# [Your task]
Collect all lines from the listing that include the string "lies".

# [Input data]

****************

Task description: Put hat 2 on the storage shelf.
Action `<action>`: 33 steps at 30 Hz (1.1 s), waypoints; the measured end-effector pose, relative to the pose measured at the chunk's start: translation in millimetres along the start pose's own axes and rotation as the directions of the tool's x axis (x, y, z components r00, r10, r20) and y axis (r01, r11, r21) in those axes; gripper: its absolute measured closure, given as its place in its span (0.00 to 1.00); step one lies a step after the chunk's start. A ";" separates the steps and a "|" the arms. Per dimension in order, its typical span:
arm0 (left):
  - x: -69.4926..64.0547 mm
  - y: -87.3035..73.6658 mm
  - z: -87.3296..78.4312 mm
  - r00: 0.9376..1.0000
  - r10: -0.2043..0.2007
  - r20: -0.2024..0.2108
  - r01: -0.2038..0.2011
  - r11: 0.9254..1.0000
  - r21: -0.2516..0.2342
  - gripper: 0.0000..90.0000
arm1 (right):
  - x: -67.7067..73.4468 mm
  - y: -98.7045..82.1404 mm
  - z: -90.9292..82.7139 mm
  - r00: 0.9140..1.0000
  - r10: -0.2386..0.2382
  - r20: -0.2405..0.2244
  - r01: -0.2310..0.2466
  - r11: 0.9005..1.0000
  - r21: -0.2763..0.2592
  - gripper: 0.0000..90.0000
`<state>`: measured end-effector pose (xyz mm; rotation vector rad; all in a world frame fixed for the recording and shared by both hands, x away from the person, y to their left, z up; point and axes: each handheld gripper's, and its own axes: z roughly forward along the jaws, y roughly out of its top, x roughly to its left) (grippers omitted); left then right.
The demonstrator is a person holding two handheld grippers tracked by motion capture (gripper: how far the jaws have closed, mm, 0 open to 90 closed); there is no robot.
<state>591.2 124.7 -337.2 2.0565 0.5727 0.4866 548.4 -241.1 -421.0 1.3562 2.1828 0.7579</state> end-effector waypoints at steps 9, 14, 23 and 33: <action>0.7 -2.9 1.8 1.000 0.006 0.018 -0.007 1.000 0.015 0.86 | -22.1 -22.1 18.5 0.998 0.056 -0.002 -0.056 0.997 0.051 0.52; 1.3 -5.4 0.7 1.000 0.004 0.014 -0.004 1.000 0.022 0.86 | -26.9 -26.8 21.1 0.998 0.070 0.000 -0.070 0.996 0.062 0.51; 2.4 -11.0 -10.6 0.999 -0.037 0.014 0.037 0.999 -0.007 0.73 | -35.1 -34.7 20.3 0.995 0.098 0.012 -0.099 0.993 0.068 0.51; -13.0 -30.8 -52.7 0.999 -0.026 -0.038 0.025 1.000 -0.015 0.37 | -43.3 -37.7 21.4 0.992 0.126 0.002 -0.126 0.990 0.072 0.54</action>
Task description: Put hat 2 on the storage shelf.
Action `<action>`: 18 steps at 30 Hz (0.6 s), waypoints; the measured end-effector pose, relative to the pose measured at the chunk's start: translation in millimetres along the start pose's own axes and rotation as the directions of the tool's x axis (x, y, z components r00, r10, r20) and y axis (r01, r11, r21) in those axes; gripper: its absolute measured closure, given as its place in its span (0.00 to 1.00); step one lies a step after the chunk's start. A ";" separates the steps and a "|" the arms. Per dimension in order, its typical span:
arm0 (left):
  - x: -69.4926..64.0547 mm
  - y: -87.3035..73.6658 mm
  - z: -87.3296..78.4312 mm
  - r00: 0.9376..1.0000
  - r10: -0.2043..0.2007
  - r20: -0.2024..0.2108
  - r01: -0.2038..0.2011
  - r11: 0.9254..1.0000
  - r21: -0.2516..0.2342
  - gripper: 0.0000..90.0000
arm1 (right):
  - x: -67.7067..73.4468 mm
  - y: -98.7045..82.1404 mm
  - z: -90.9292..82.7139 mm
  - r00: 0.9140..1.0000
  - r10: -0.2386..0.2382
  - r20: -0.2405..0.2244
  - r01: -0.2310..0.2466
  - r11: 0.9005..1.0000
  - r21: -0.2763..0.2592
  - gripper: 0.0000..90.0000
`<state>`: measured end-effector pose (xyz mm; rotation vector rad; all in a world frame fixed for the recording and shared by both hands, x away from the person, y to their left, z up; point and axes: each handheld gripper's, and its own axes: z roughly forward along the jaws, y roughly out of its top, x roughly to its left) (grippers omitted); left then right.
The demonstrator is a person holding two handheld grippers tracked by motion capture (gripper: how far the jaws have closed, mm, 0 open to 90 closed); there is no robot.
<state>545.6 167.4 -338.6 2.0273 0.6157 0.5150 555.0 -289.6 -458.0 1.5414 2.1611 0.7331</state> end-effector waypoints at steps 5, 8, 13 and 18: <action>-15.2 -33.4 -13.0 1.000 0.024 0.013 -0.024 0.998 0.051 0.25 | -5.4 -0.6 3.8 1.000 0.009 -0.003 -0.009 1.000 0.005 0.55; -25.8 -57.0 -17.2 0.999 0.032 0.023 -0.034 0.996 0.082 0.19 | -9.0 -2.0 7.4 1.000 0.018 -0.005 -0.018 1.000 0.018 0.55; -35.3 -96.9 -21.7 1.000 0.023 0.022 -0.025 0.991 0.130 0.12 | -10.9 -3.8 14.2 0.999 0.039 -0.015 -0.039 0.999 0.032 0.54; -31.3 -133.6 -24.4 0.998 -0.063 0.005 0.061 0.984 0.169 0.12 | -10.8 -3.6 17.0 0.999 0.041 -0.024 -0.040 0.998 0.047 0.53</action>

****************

# [Your solution]
Action `<action>`: 33 steps at 30 Hz (1.1 s), waypoints; the measured end-effector pose, relative to the pose measured at the chunk's start: translation in millimetres along the start pose's own axes and rotation as the directions of the tool's x axis (x, y, z components r00, r10, r20) and y axis (r01, r11, r21) in those axes; gripper: its absolute measured closure, given as its place in its span (0.00 to 1.00); step one lies a step after the chunk's start. A ";" separates the steps and a "|" the arms. Per dimension in order, its typical span:
Action `<action>`: 18 steps at 30 Hz (0.6 s), waypoints; the measured end-effector pose, relative to the pose measured at the chunk's start: translation in millimetres along the start pose's own axes and rotation as the directions of the tool's x axis (x, y, z components r00, r10, r20) and y axis (r01, r11, r21) in those axes; gripper: its absolute measured closure, given as its place in its span (0.00 to 1.00); step one lies a step after the chunk's start. A ";" separates the steps and a "|" the arms. Per dimension in order, its typical span:

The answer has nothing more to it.